At the Senate, Senator Francis ‘Kiko’ Pangilinan on Wednesday filed Resolution 186 expressing the sense of the senate that the trial “be made public through radio and television coverage of the court proceedings” and to increase the frequency of the once-weekly hearings to twice-weekly.
“It would be in the best interest of our judiciary to have transparency in the judicial process, especially in such an unprecedented case of brutality that captured the attention of the international media. The Constitution recognizes the right of the people to public information on matter of public concern,” Pangilinan’s press statement read.
“My fear is that this dark moment in our history will be trivialized as years pass. The government is duty-bound to uphold the rights guaranteed by the Constitution. While the accused is entitled to due process, the victims, their families and more importantly, the public also have the right to be informed of the actual, transparent and impartial court proceedings,” the statement read.
The Department of Justice also wants to fast-track the proceedings and quoted Justice Secretary Leila de Lima as saying “we’re going to increase the number of trial days from one to two days a week, and also, for each hearing, at least two witnesses to be presented,” an abs-cbnnews.com report said.
Fifty-eight persons were killed, among them 32 media workers, in the worst pre-election violence in Philippine history. A convoy of the wife and relatives of then Vice Mayor Esmael Mangudadatu of Buluan, Maguindanao, including media workers and two female lawyers, was en route to the provincial Commission on Elections office in Shariff Aguak, Maguindanao when flagged down by about a hundred armed men reportedly led by then Datu Unsay mayor Datu Andal Ampatuan, Jr. along the national highway in Ampatuan town, herded to an interior area at the foot of Daguma Range some 3.5 kilometers away from the highway in Sitio Masalay, Barangay Salman, and there gunned down, some of them dumped in mass graves along with some crushed vehicles in an apparent attempt to bury the evidence.
Ampatuan, Jr., intended to run for governor, unopposed like his father, Datu Andal Sr., in 2007, when he ran for a third term.
Media groups and families of the victims have repeatedly appealed for live coverage of the hearings.
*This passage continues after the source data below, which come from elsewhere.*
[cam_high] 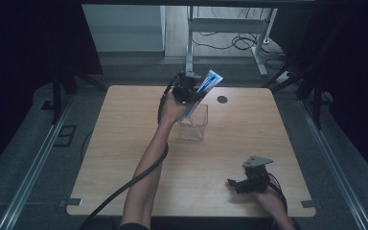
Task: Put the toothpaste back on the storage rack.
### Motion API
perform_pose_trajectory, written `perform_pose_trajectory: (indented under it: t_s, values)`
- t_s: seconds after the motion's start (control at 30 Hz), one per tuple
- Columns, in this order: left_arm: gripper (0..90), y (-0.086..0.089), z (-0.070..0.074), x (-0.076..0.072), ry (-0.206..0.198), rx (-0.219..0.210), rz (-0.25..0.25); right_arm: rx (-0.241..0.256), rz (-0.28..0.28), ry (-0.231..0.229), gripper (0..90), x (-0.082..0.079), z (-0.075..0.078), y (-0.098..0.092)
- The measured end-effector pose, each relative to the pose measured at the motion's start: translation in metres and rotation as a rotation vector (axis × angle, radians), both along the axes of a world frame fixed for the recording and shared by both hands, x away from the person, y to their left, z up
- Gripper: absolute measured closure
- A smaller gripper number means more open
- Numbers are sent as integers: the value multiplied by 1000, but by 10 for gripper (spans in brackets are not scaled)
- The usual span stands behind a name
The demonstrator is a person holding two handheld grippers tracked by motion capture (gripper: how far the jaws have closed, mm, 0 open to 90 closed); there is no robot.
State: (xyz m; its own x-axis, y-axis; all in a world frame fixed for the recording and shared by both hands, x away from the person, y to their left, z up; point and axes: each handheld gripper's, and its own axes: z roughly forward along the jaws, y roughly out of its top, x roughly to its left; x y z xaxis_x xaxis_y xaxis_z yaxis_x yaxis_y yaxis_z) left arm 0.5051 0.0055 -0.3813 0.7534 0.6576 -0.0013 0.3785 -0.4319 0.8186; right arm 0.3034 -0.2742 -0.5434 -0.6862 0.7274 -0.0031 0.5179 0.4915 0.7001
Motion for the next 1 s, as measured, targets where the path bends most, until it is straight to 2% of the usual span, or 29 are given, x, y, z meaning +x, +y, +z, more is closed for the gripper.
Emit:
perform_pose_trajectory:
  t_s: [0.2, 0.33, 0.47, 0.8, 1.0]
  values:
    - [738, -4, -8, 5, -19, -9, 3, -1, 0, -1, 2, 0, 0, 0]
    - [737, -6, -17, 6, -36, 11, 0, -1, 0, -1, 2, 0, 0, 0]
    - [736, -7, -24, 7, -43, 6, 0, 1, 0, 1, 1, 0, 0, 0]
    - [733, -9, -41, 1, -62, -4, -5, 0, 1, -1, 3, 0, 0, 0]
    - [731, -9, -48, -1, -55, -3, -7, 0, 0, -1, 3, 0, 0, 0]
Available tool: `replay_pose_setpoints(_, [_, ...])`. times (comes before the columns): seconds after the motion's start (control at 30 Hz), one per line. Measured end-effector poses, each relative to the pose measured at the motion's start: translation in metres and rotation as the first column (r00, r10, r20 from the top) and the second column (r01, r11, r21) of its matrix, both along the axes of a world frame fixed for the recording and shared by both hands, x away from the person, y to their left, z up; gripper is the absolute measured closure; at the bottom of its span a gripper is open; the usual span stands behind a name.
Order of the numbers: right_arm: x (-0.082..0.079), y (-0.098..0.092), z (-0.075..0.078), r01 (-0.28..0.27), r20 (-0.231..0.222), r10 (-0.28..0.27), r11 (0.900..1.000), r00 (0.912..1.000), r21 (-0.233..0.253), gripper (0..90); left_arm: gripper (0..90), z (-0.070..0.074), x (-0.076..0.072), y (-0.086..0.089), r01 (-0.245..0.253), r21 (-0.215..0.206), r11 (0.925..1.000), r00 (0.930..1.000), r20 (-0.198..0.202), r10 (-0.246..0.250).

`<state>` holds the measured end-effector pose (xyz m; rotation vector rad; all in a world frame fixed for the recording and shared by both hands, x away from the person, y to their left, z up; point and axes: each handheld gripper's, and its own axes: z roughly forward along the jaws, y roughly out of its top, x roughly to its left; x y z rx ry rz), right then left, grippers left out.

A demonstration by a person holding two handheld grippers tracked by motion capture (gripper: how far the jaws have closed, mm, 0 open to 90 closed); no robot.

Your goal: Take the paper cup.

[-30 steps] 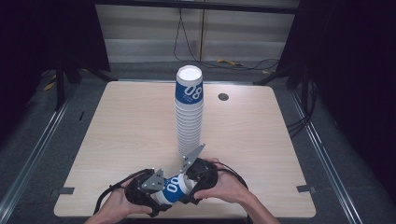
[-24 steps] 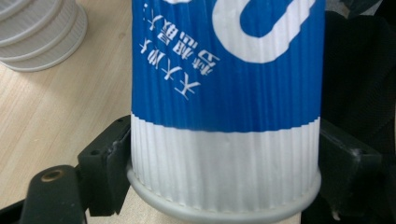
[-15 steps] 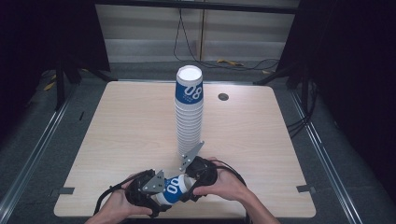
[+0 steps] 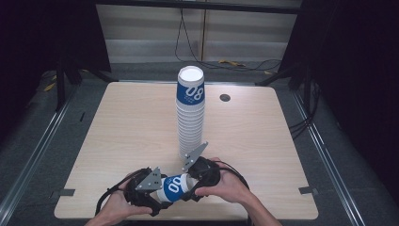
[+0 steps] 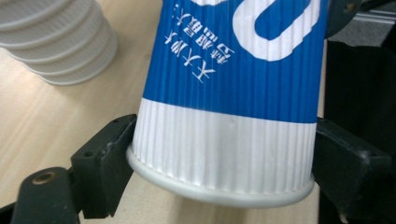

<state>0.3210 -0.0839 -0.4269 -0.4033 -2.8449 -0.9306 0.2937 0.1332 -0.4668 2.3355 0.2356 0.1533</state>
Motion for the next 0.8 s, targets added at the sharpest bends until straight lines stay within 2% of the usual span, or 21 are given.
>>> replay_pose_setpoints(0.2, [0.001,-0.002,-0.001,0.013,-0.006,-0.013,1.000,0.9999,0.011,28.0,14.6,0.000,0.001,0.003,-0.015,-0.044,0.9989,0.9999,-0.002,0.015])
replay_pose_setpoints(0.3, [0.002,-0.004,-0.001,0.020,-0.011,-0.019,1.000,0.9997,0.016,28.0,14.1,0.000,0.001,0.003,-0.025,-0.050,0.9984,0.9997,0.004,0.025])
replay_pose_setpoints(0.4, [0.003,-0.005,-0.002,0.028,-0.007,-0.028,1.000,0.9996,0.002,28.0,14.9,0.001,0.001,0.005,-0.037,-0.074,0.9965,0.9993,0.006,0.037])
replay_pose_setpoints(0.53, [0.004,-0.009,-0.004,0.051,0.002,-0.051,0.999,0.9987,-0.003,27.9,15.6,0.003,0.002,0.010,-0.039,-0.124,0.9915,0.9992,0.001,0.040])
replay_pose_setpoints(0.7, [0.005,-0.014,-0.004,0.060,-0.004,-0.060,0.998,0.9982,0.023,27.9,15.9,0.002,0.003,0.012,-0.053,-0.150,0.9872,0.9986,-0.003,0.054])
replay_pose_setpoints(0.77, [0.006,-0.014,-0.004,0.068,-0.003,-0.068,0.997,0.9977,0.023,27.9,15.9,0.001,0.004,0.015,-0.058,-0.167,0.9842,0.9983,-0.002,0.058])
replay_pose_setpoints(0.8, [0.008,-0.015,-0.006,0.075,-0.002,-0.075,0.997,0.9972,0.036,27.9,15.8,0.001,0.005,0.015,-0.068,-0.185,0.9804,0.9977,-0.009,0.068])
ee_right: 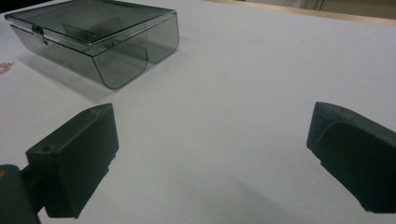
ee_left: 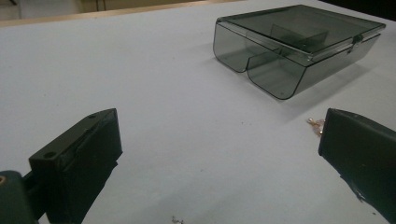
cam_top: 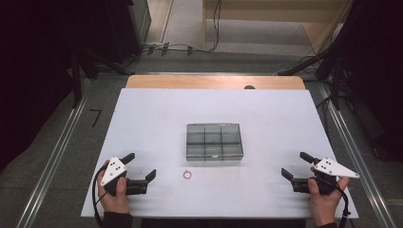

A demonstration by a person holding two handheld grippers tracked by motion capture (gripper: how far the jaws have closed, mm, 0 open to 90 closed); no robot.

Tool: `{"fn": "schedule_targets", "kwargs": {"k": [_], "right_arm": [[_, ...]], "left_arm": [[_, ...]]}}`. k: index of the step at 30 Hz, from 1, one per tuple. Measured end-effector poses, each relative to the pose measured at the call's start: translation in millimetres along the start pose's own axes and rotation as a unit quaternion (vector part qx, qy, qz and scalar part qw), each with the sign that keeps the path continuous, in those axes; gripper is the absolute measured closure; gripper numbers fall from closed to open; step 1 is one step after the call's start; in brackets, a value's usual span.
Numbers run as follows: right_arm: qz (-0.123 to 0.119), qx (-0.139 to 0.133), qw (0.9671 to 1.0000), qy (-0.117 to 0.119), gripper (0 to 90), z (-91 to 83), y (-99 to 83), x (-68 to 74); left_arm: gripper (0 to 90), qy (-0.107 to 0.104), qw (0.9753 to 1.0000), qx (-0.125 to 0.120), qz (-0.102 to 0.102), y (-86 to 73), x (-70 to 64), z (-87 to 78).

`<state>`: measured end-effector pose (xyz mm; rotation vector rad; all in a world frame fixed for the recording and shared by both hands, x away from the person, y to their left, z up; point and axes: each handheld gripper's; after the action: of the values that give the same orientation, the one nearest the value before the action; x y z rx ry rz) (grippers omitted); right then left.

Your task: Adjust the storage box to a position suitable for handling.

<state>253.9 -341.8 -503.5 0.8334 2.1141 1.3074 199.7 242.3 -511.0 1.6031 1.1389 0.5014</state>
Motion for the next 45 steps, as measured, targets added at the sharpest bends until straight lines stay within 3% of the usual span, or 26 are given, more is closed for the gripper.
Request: {"fn": "schedule_targets", "kwargs": {"k": [9,16,23,26,34,40,43,45], "right_arm": [[0.006,-0.003,1.0000,0.007,0.7,-3.7,4.2,0.7],[0.002,-0.009,0.9997,0.024,0.7,-1.1,15.5,7.0],[-0.029,-0.011,0.9987,0.041,0.8,15.5,41.8,16.2],[-0.026,-0.014,0.9986,0.044,1.4,22.3,51.6,16.2],[-0.017,-0.022,0.9981,0.055,3.6,35.2,70.9,12.9],[-0.021,-0.017,0.9973,0.069,13.6,48.8,81.4,10.6],[-0.029,-0.006,0.9976,0.062,25.9,63.7,86.1,12.2],[-0.030,0.004,0.9963,0.080,32.1,71.6,88.3,11.6]], "left_arm": [[0.0,-0.002,0.9999,0.002,0.010,-0.5,-1.8,0.4],[0.0,-0.008,0.9999,-0.002,-0.010,1.2,1.7,0.8],[0.0,0.001,0.9999,0.011,-0.002,6.1,-2.6,7.4],[0.0,-0.013,0.9998,0.017,-0.005,10.4,-6.9,11.9],[0.0,-0.022,0.9994,0.026,0.000,25.8,-16.6,23.8],[0.0,-0.029,0.9990,0.031,-0.011,37.7,-14.6,40.1],[0.0,-0.027,0.9992,0.028,-0.012,43.4,-13.7,46.7],[0.2,-0.028,0.9992,0.023,-0.018,47.1,-12.2,50.9]]}}
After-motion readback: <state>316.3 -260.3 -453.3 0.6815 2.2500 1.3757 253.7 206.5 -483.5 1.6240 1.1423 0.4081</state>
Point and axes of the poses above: each handheld gripper's, and its own axes: z roughly forward along the jaws, y roughly out of its top, x roughly to its left, and after that the axes turned 9 degrees about -z, right-handed
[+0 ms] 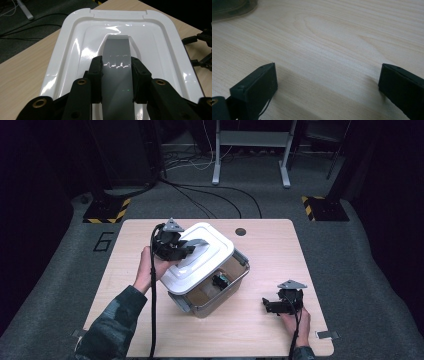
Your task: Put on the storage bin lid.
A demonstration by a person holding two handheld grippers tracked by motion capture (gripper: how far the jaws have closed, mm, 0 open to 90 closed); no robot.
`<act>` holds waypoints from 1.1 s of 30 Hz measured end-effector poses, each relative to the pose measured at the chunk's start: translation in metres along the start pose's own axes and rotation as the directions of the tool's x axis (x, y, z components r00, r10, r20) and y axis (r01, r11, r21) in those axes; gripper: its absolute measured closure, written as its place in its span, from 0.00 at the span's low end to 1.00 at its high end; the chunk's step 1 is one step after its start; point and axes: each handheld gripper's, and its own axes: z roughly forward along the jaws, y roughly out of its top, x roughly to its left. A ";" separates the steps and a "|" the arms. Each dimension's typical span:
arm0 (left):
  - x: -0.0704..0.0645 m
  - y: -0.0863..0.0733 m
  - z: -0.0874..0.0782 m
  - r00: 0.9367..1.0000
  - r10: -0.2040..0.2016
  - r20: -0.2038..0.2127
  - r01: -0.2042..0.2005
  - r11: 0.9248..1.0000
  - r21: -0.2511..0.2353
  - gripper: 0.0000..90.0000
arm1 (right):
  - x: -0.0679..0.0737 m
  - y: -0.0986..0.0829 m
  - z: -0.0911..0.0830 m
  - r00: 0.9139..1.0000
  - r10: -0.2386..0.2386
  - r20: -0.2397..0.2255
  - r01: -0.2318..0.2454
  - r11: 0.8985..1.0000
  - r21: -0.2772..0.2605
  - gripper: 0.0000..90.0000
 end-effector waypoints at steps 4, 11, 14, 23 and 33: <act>-0.004 0.001 0.007 1.000 -0.002 0.006 0.002 1.000 0.005 0.74 | 0.000 0.000 0.000 1.000 0.001 0.002 -0.001 1.000 -0.001 0.02; -0.016 0.000 0.022 1.000 0.005 0.011 -0.006 0.999 0.040 0.74 | 0.000 0.000 0.000 1.000 0.007 0.002 -0.007 1.000 -0.002 0.02; -0.020 -0.002 0.028 1.000 0.006 0.023 -0.007 0.999 0.049 0.74 | 0.001 0.000 0.001 1.000 0.014 0.007 -0.014 1.000 -0.005 0.02; -0.030 -0.007 0.044 0.999 -0.005 0.045 0.002 0.998 0.066 0.74 | 0.000 0.000 0.000 1.000 -0.001 0.003 0.001 1.000 0.000 0.02; -0.038 -0.013 0.054 0.999 -0.019 0.051 0.016 0.998 0.068 0.74 | 0.000 0.000 0.000 1.000 0.001 0.003 -0.001 1.000 -0.001 0.02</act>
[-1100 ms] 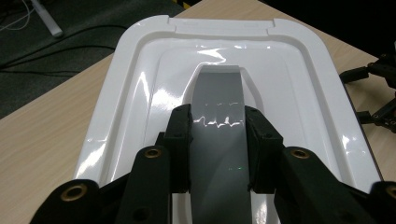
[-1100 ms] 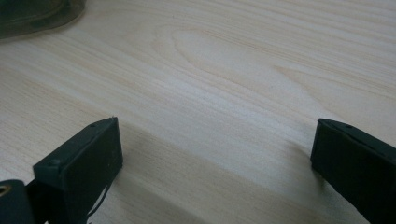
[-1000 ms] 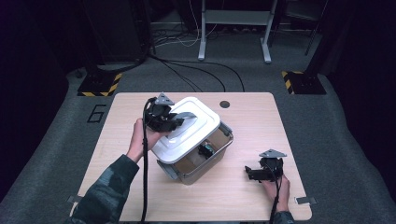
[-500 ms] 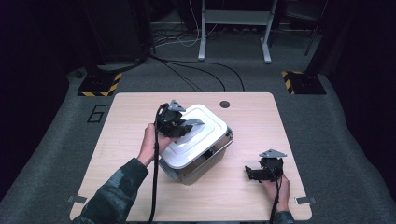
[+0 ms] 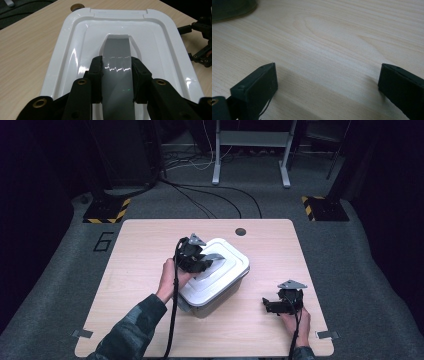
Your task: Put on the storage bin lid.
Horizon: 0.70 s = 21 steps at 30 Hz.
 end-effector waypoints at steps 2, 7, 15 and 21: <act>-0.002 -0.001 0.000 1.000 -0.006 -0.001 0.006 1.000 -0.009 0.74 | 0.000 0.000 0.000 1.000 0.001 0.000 -0.001 1.000 0.000 0.02; -0.008 -0.003 0.000 1.000 0.010 -0.001 -0.010 1.000 -0.008 0.74 | 0.000 0.000 0.000 1.000 0.000 0.001 0.000 1.000 0.000 0.02; -0.013 -0.007 0.001 0.999 0.038 -0.010 -0.038 0.999 0.005 0.74 | 0.000 0.000 0.000 1.000 0.001 0.001 -0.001 1.000 0.000 0.02; -0.013 -0.010 0.001 0.999 0.038 -0.006 -0.038 0.999 0.013 0.73 | 0.000 0.000 0.000 1.000 0.000 0.001 0.000 1.000 -0.001 0.02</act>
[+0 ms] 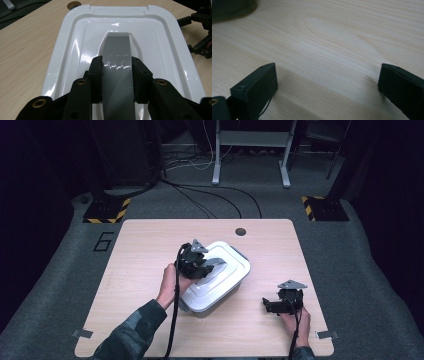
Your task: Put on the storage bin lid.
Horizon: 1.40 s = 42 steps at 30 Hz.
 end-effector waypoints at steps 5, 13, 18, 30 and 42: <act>-0.001 0.001 0.001 1.000 0.008 0.007 -0.008 1.000 0.003 0.64 | 0.000 0.000 0.000 1.000 0.000 0.000 0.000 1.000 0.000 0.02; -0.002 0.007 -0.005 1.000 0.018 0.006 -0.018 1.000 0.011 0.39 | 0.000 0.000 0.000 1.000 0.000 0.000 0.000 1.000 0.000 0.02; 0.004 0.011 -0.020 1.000 0.009 -0.003 -0.009 1.000 0.003 0.22 | 0.000 0.000 0.000 1.000 0.001 0.000 -0.001 1.000 0.000 0.02; 0.028 0.004 -0.044 0.998 -0.042 -0.052 0.041 0.999 -0.014 0.08 | 0.000 0.000 0.000 1.000 0.000 0.001 0.000 1.000 0.000 0.02; 0.058 -0.016 -0.068 0.990 -0.085 -0.108 0.085 0.996 -0.003 0.06 | 0.000 0.000 0.000 1.000 0.001 0.001 -0.001 1.000 0.000 0.02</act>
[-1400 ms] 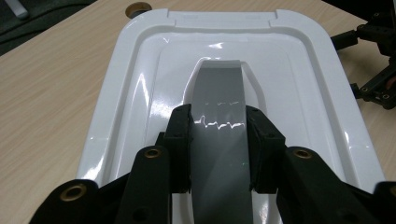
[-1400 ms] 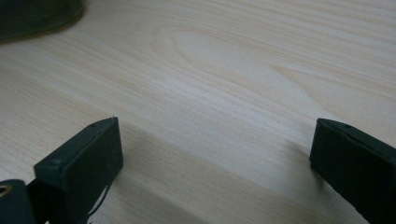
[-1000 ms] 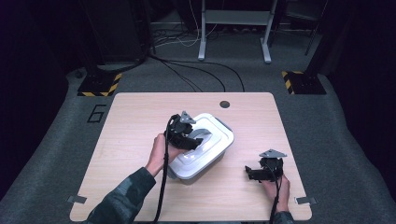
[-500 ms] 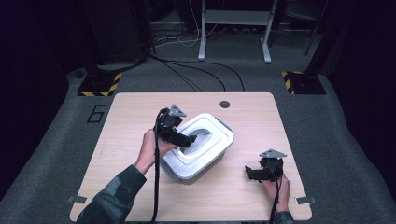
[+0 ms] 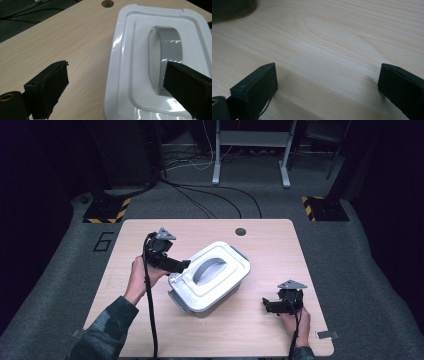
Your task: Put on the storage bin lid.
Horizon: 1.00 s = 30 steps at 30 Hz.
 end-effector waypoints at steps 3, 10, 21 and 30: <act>0.007 -0.005 -0.004 1.000 -0.011 -0.013 0.011 1.000 0.005 0.06 | 0.000 0.000 0.000 1.000 0.000 0.000 0.000 1.000 0.000 0.02; 0.026 -0.020 -0.011 0.998 -0.033 -0.045 0.034 0.999 0.021 0.04 | 0.000 0.000 0.000 1.000 0.000 0.001 0.000 1.000 0.000 0.02; 0.051 -0.047 -0.009 0.990 -0.101 -0.096 0.105 0.994 0.041 0.02 | 0.000 0.000 0.000 1.000 0.000 0.002 0.000 1.000 0.000 0.02; 0.069 -0.080 0.001 0.980 -0.170 -0.105 0.178 0.982 0.067 0.00 | 0.000 0.000 0.000 1.000 0.001 0.003 -0.001 1.000 -0.001 0.02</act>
Lawyer Rachel Pastores of the Public Interest Law Center, according to GMANews.TV. said they are calling for a “a review of existing jurisprudence on live coverage and based its ruling on current conditions and needs.”
The National Union of Journalists of the Philippines (NUJP) in a press conference in Quezon City Wednesday announced the commemoration activities on the first anniversary of the massacre, the media petition for live coverage and launched public service advertisements on press freedom and justice for the victims of the massacre.
Senator Pangilinan noted that if the hearings are done twice a week “and if we make that transparent by broadcasting the trial live, then that would facilitate the speedy dispensation of justice because the court knows that the whole world will be watching.”
Prosecutors have been complaining of delaying tactics from the Ampatuans’ lawyers.
The senator said courts should be careful not to play into the delaying tactics of the defense.
“The prosecution has 227 witnesses while the defense has 373. May mga nababalita pang mga delaying tactics. Hindi yata maganda ang tinatakbo ng kaso. Isang taon na ang nakalipas. Namatayan na nga tayo ng isang prosecutor (Senior State Prosecutor Leo Dacera died of a heart attack Nov 4, 2010). Kung gagapang ang kaso ng matagal, e tila ‘di natin makakamtan ang tunay na hustisya.” [There are reports of delaying tactics. The progress of the case does not look good. One year has passed. We’ve even lost one prosecutor. If the case drags on, we won’t get justice], he said. (MindaNews)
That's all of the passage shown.